Section of the Fasti Praenestini, calendar of Verrius Flaccus. Praeneste (Italy), early 1st century CE. License: © Marie-Lan Nguyen / Wikimedia Commons / CC-BY 2.5


PythiaPlus’ expected results are: 

  1. To deliver educational and research tools, the open-sourced machine learning models and the two standardised epigraphic datasets, to track textual connections and make the machine actionable data more accessible for future research. 
  2. To advance the state of the art in the contextualisation of written (epigraphic) evidence and the reconstruction of ancient epigraphic habits, also projecting the patterns discovered by the machine learning models onto evidence whose attribution is uncertain, as in the case of newly discovered, looted or irreparably damaged documents. 
  3. To pioneer a new approach to the analysis of textual material cultures using machine learning, applying the latest technological advances to the study of ancient artefacts and documents and drawing from both historical and digital methodologies. 
Inscribed fragment of a marble grave stele of a woman. Attica, ca. 400–390 BCE. License: © Metropolitan Museum (CC-0)
Biologically-inspired neural network models are studied by the field of Deep Learning. License: Free to use under the Unsplash License


  1. DeepMind is one of the world's leading organisations in artificial intelligence research.
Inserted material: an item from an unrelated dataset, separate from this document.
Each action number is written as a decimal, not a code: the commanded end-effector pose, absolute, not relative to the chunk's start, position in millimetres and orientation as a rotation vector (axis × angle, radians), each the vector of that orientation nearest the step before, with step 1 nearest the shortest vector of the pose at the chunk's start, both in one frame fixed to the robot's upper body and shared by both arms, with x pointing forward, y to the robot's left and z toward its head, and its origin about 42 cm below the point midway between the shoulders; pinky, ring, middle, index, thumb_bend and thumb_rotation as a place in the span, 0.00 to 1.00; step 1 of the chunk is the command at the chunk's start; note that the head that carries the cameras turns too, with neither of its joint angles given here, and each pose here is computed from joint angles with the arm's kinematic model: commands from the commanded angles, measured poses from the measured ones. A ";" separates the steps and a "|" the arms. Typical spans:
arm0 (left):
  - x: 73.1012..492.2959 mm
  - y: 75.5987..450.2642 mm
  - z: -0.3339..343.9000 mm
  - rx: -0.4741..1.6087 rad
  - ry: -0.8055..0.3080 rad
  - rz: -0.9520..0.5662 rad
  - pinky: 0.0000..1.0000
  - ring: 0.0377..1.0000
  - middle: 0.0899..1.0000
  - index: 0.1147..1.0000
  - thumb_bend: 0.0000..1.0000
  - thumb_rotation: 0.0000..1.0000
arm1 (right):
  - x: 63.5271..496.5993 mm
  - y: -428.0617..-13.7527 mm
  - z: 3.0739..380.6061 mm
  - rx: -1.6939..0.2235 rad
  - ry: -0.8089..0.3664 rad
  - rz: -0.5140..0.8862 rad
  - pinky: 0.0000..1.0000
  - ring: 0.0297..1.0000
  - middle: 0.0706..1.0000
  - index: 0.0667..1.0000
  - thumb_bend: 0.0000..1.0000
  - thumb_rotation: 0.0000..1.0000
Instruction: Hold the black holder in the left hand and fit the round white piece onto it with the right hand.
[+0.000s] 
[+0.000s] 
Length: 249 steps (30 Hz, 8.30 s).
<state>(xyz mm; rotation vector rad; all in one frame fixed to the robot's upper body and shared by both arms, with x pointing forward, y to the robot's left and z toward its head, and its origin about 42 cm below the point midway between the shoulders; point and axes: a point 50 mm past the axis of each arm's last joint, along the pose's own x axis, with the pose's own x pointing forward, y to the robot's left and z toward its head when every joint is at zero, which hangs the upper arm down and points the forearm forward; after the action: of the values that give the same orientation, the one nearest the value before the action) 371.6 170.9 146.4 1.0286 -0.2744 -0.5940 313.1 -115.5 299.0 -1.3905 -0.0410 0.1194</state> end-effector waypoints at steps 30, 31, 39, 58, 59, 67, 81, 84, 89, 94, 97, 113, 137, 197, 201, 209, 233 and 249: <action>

Its Research Teams use Google’s computing infrastructure to establish an unparalleled track record of AI breakthroughs resulting in hundreds of peer-reviewed papers. 
  2. The Department of Informatics of the Athens University of Economics and Business (AUEB) is one of the largest Computer Science departments in Greece. I will be hosted by the Information Processing Lab and I will be joining the Natural Language Processing Group
  3. The Digital Curation Unit (DCU) is part of the Information Management Systems Institute (IMSI) under the “Athena” Research Centre. It conducts research, develops technologies and apps, and acts as a national focus point in the field of digital curation (such as the APOLLONIS infrastructure for Digital Humanities).